The United Nations declared Monday the symbolic date the human populace reached seven billion, with an infant in Manila, Philippines claiming the landmark birth. Official acceptance of the world population’s staggering new level draws attention to growing concerns regarding overpopulation. UCSB Environmental Studies Professor David A. Cleveland spoke to the Daily Nexus about the environmental and economic impacts stemming from an overcrowded Earth.

 

The human population reached one billion in 1804, two billion in 1927 and since then has doubled two and a half times, reflecting a shocking pattern of exponential growth.

Although the expanding numbers provide additional labor and human creativity, the fixed amount of vital resources presents the dire situation of an ever increasing population without the means to sustain itself. Professor Cleveland specializes in the human population and is researching localized agricultural food systems.

According to Cleveland, many negative environmental issues such as climate change, species loss and greenhouse gas emissions are directly related to exponential human expansion and greater consumption levels.

“When you look at the trends of things that effect our environment along with the trend in population you find that … so many of them track our population growth, which makes sense,” Cleveland said. “When you look at those curves, many of them are exponential or even super exponential and that kind of thing can, and in many cases, it already has, led to the collapse of natural systems.”

Cleveland said poor resource distribution forces millions into starvation.

“The [U.N. Food and Agriculture Organization] recently estimated that there are over eight hundred million people in the world who are hungry and that is crazy because there is plenty of food,” Cleveland said. “The problem is that the people in power do not see redistribution as an option because they have this fundamentalist belief that growth can go on incessantly.”

An increase in human consumption per capita — the result of modern industrialization and development — also contributes to various environmental issues, Cleveland asserts.

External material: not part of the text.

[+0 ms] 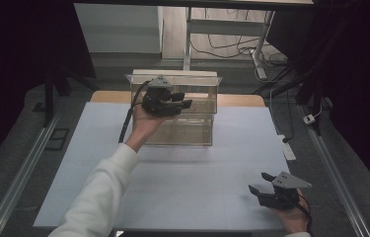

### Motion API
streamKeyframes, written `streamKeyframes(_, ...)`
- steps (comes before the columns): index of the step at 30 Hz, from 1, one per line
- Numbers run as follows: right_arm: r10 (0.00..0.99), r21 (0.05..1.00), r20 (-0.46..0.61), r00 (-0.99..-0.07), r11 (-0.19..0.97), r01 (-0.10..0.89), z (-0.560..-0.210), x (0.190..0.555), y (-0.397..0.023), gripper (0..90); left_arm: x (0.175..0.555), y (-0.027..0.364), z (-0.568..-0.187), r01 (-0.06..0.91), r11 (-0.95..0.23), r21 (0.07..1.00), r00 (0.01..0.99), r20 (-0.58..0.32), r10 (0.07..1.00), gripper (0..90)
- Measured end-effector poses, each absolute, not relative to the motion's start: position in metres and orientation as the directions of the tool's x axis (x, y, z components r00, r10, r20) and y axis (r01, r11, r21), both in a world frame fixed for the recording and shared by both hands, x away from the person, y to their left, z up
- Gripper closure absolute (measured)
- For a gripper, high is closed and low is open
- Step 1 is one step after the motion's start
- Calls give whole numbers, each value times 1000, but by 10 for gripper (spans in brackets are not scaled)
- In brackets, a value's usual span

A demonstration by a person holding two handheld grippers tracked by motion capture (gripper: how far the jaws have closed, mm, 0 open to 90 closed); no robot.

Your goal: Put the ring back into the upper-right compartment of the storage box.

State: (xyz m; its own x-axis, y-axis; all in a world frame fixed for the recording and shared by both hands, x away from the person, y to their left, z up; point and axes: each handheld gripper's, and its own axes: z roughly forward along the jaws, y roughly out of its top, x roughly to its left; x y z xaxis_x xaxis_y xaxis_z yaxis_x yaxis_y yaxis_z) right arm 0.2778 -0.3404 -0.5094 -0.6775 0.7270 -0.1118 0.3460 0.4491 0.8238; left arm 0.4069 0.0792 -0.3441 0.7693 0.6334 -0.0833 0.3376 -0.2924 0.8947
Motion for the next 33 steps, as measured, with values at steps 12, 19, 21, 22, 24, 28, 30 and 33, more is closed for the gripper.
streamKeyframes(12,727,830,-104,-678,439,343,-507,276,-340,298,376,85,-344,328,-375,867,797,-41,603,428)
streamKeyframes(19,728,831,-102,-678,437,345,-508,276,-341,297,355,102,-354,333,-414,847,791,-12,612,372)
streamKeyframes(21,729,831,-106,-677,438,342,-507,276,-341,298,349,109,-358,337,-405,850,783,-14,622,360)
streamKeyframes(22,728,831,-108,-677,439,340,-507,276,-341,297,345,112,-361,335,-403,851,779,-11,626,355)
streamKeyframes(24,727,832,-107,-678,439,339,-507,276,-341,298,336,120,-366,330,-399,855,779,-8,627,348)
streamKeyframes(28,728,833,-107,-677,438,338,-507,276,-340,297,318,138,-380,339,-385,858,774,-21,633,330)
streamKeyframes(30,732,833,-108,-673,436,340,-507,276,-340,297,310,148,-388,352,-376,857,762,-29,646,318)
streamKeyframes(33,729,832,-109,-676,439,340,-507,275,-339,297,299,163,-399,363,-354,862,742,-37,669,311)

“We need to figure out how to slow our population growth but perhaps even more important we need to figure out how to slow consumption per capita, which is forecasted to grow,” Cleveland said. “More people mean more consumption. There are many indicators that we are already over consuming so more people is not a good thing.”

According to Cleveland, world leaders and other key figures influencing global economics must reconsider their free trade philosophies in favor of more sustainable practices.

“Obama and administrations before him have been pushing for free trade in concert with the World Trade Organization, which of course are tremendously delocalizing forces,” Cleveland said. “I think we need to dethrone the economic ideology that is driving us off a cliff. Markets are great but they need to be embedded within social and environmental priorities.”

Homo sapiens may face a spot on the endangered species list if several social alterations and technological advancements fail to occur, Cleveland said.

“Right now we are at seven billion and given current modes of supplying those people that is not a sustainable size,” Cleveland said. “[The future] depends on your assumptions about the potential for technology to produce the things we consume in a more sustainable and efficient way.”